I'm wondering if I have a weed problem. I started taking weed to help my depression then after a while I take it every day. Usually edibles and vaping sometimes just vaping.
And I've been taking T breaks and it seems like when I'm on a break everything is horrible life sucks and it makes it hard to be on a t break. So I maybe don't take it for a day or two each month. I keep saying I'm on a T break but I never really am.
All I do is get stoned, sometimes with my friends, usually alone. That's all I do. If I'm not working I'm high or getting high soon.
I'm trying to find a girlfriend but sometimes they want to see me and I'm too high to go see them. That's happened to me and it sucks I really want a girlfriend and I missed those chances because I was stoned.
I know weed isn't addicting but is there another thing for it? Should I move away and try to start over sober?

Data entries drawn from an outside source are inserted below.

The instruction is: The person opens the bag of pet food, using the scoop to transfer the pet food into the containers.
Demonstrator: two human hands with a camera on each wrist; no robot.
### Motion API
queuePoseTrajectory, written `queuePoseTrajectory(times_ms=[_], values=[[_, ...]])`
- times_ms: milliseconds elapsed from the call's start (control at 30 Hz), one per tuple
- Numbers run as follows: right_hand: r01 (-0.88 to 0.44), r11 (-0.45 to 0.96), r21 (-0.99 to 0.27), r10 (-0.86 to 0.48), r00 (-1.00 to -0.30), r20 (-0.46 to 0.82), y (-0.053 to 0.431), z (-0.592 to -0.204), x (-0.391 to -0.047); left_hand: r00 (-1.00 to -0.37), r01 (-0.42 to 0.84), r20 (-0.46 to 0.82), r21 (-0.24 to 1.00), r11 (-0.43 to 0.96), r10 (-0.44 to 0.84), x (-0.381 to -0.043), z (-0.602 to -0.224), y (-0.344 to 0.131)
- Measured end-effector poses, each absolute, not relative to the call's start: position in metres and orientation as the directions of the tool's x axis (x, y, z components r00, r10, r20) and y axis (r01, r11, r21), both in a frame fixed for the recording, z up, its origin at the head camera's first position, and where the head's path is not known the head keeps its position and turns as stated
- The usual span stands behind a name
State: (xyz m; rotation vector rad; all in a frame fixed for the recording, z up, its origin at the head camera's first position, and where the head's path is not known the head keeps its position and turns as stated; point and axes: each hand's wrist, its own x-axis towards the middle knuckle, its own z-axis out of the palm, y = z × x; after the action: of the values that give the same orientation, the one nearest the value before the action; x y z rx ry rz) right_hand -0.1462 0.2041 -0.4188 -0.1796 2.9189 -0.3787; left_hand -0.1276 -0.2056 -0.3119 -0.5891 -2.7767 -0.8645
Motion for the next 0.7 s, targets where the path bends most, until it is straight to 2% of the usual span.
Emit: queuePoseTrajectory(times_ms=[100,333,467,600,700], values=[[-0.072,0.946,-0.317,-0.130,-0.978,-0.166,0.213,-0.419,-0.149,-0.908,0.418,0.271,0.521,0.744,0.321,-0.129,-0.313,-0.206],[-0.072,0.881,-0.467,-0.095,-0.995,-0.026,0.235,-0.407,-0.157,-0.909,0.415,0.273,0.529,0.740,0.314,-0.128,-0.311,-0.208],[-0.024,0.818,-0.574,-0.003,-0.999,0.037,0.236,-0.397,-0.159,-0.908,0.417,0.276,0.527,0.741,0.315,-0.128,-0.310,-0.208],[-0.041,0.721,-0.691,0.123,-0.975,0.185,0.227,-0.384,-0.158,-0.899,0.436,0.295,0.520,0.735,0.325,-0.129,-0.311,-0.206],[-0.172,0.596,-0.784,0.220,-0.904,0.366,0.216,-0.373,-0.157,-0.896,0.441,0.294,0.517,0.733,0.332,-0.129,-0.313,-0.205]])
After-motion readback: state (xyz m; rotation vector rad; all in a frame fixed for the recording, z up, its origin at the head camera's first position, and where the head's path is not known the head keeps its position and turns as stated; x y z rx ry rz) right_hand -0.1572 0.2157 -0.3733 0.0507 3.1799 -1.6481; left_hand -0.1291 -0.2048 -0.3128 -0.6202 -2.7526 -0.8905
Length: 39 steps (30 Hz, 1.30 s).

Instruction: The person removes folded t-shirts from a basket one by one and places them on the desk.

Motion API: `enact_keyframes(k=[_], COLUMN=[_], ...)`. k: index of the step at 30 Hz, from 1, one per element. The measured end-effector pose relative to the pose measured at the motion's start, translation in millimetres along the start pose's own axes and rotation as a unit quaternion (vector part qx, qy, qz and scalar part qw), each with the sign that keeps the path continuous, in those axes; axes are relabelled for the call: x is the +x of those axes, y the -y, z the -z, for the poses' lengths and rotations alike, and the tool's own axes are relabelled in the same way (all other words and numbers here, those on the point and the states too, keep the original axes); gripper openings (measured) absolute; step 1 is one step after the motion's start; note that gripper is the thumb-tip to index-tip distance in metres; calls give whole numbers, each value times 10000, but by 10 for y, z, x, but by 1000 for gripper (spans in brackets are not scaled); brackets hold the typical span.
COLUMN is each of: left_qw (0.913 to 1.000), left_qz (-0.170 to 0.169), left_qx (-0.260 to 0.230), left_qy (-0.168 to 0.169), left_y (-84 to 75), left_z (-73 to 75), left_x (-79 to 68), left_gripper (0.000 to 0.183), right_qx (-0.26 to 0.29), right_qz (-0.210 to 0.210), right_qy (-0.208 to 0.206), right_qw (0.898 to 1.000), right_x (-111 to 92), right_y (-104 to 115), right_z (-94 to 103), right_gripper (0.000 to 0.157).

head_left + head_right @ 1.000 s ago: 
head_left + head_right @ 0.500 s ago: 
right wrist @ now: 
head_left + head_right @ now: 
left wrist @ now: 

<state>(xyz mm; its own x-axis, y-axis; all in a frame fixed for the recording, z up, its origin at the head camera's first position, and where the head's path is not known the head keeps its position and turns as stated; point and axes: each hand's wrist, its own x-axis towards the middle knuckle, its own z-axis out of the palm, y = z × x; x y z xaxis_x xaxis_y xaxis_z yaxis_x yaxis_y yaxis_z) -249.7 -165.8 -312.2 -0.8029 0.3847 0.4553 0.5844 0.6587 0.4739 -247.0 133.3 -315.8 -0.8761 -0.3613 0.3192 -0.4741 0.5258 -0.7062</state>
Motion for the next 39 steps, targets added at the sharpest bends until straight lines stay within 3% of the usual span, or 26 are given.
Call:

Just my anecdotal experience here, but it sounds like your self medication plan of using cannabis for depression isn’t working.
I frequently combat depressive and high anxiety periods and find that weed doesn’t specifically help with those feelings. What it does help is my sleep so i can at least rest instead of staying up all night thinking about things i can’t change anyway. With that said, consider cutting back a bit and restricting your consumption to just before bed, and start working with a counsellor so you can start at a root cause of your depression. I hope things turn around for you soon :)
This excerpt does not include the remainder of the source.